» **What is needed**:
Take the line that contains "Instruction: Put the" as the first line and the last line of the material below as the final one; reproduce exactly the lines between, inclusive.

*** Supplied information ***

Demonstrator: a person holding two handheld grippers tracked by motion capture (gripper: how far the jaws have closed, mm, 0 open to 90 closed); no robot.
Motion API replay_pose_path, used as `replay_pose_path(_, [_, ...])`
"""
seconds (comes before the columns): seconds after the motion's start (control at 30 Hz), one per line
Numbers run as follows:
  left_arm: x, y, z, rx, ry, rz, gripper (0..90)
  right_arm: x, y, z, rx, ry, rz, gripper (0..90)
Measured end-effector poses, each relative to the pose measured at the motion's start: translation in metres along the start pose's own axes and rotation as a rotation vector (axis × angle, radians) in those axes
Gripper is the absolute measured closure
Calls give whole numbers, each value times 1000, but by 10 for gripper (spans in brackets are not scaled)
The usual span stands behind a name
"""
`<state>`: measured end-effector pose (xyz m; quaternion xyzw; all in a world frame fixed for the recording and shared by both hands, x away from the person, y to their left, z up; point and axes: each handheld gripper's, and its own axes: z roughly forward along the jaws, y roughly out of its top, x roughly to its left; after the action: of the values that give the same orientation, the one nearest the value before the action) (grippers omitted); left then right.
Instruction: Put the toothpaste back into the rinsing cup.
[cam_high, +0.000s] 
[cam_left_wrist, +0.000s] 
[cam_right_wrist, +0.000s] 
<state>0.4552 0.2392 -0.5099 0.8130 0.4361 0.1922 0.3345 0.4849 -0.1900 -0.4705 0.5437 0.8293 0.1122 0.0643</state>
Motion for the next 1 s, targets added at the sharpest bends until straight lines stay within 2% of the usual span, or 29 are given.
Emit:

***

» **Answer space**:
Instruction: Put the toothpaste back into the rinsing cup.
[cam_high, +0.000s] 
[cam_left_wrist, +0.000s] 
[cam_right_wrist, +0.000s] 
<state>0.4552 0.2392 -0.5099 0.8130 0.4361 0.1922 0.3345 0.4849 -0.1900 -0.4705 0.5437 0.8293 0.1122 0.0643</state>
Motion for the next 1 s, targets added at the sharpest bends until straight lines stay within 2% of the usual span, or 29 are given.
Emit:

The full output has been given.